Assignment:
For the records below, the count of lines that hold "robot" is required; give only that number.

Records provided:
==========

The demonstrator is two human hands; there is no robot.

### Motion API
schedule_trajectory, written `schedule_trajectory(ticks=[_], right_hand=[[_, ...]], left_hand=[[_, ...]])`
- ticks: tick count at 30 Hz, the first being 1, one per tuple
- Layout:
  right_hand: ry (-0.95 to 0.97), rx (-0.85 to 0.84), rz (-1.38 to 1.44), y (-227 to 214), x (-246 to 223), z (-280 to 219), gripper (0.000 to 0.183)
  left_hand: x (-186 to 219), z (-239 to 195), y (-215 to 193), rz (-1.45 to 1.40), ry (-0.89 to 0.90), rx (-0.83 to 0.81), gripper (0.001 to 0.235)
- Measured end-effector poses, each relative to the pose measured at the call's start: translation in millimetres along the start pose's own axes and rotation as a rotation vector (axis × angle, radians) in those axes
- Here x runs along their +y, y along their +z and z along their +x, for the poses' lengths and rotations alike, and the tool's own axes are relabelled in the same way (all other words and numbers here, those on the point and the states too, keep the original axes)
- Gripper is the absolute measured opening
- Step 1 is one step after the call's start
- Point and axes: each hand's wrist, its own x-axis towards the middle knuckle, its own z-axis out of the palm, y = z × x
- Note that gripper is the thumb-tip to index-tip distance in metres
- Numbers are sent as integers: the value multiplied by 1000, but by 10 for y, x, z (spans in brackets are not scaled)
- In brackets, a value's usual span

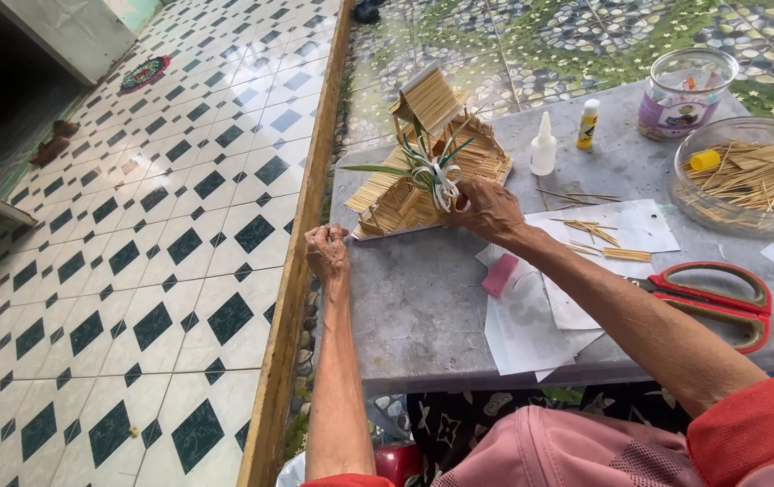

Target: The person assembles a small decorative model using wooden sticks, scissors, and glue. They cut sticks to size, apply glue, and attach pieces to a partially built structure that includes a small plant. The person also handles a pink eraser and paper on the table while working.

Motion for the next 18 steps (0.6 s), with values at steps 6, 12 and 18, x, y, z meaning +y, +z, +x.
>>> schedule_trajectory(ticks=[6,12,18], right_hand=[[-41,35,-21,24,13,-11,37],[-115,59,-57,48,-5,-10,34],[-162,80,-87,44,-24,-30,32]], left_hand=[[-5,6,7,-9,-16,-1,22],[18,-10,-23,-2,-18,2,23],[20,-19,-20,-1,-14,3,22]])
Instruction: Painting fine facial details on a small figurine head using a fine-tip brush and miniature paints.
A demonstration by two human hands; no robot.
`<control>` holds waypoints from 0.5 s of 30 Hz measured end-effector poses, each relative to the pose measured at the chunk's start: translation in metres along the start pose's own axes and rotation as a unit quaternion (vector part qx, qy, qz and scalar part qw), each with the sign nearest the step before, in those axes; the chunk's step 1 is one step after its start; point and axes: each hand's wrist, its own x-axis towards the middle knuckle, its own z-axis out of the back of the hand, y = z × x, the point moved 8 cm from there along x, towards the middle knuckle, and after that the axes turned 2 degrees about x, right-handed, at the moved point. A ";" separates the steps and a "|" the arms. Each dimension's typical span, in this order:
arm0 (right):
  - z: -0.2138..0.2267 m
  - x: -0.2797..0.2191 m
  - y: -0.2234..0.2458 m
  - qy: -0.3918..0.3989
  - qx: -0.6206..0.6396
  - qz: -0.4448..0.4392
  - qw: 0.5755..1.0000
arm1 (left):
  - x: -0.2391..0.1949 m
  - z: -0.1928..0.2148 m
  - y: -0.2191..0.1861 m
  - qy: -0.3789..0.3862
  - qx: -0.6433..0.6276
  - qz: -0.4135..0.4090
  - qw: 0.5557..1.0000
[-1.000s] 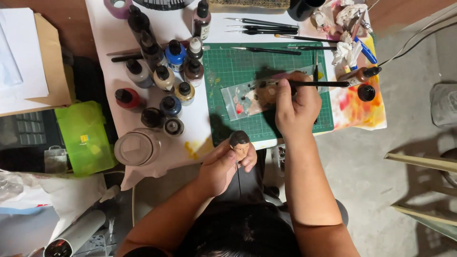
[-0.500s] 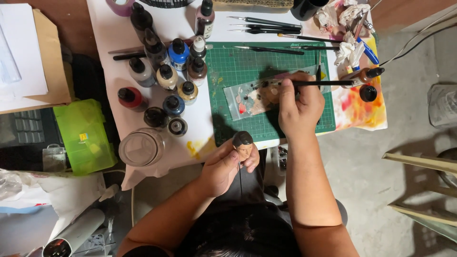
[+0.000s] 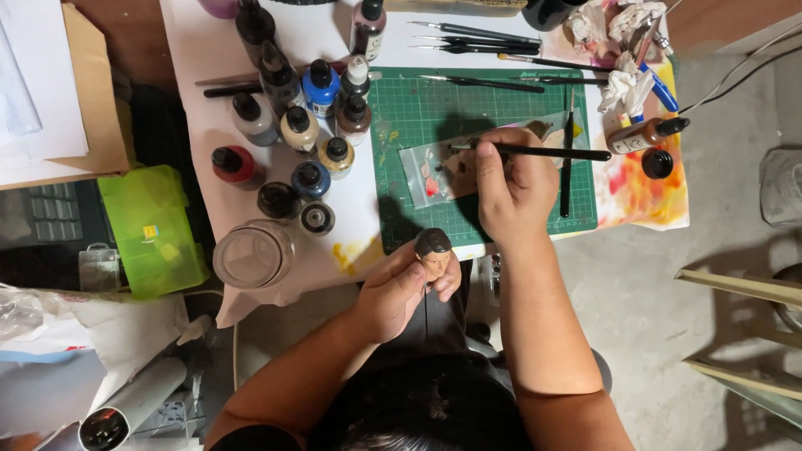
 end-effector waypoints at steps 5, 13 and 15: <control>-0.004 0.000 0.002 0.009 -0.007 0.007 1.000 | -0.004 0.001 0.002 -0.009 -0.005 -0.004 1.000; -0.003 0.001 0.002 0.012 0.007 0.013 1.000 | -0.003 0.001 0.003 -0.009 -0.007 -0.002 1.000; -0.004 0.001 0.003 0.022 0.008 0.015 1.000 | -0.006 0.005 0.007 -0.013 -0.004 -0.009 1.000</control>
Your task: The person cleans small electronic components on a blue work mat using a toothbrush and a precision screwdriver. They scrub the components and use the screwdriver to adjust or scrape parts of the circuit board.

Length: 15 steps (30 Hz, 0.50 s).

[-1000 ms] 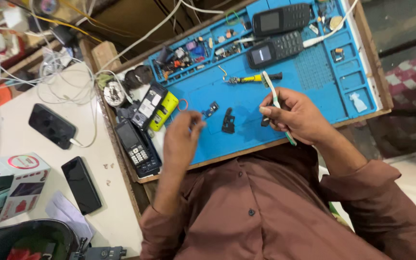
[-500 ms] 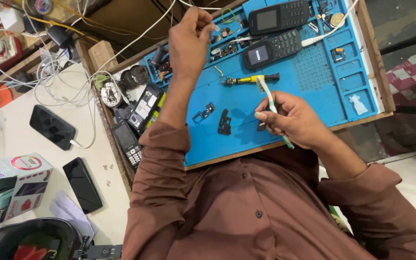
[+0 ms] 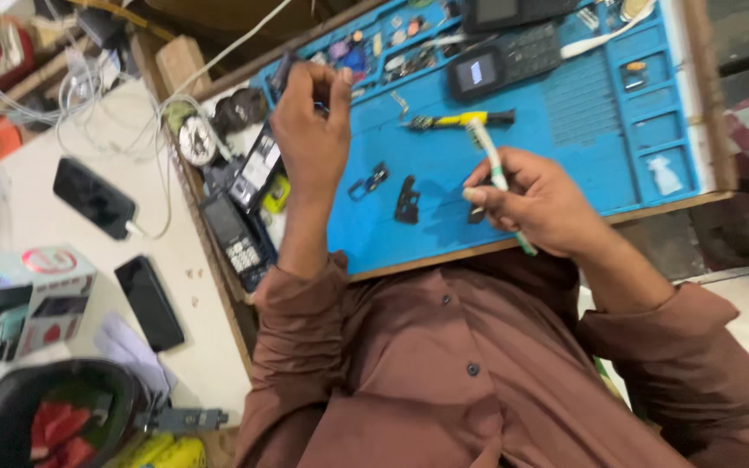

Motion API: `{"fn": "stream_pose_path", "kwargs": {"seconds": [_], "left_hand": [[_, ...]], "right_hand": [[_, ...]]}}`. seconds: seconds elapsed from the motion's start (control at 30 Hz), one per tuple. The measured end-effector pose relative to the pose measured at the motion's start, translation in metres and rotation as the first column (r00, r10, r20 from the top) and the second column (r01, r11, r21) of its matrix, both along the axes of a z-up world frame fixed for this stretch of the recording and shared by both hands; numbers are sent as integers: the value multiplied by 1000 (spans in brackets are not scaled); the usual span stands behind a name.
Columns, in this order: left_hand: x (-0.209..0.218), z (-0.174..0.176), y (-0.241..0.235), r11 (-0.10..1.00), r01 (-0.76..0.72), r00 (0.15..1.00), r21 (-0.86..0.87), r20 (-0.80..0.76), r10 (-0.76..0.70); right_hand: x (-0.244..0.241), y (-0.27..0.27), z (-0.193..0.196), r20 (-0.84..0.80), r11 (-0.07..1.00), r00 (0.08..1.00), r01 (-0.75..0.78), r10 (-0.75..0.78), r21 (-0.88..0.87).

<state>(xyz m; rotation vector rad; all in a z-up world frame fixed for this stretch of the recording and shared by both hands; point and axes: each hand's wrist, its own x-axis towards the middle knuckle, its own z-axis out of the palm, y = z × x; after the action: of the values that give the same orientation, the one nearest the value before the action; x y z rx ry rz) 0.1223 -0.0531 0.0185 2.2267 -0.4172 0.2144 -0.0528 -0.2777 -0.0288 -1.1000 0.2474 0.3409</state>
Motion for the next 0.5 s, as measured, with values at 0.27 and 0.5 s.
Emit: {"fn": "stream_pose_path", "kwargs": {"seconds": [0.27,0.5], "left_hand": [[-75,8,65,948,194,968,251,107,-226],[-90,-2,75,945,188,970,269,99,-221]], "right_hand": [[-1,-3,-6,31,992,998,54,-57,117],[1,-4,-2,-4,990,996,85,-86,113]]}}
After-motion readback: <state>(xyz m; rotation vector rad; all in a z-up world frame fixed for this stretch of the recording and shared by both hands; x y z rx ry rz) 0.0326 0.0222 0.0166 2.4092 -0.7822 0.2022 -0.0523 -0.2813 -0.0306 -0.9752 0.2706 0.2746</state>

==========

Solution:
2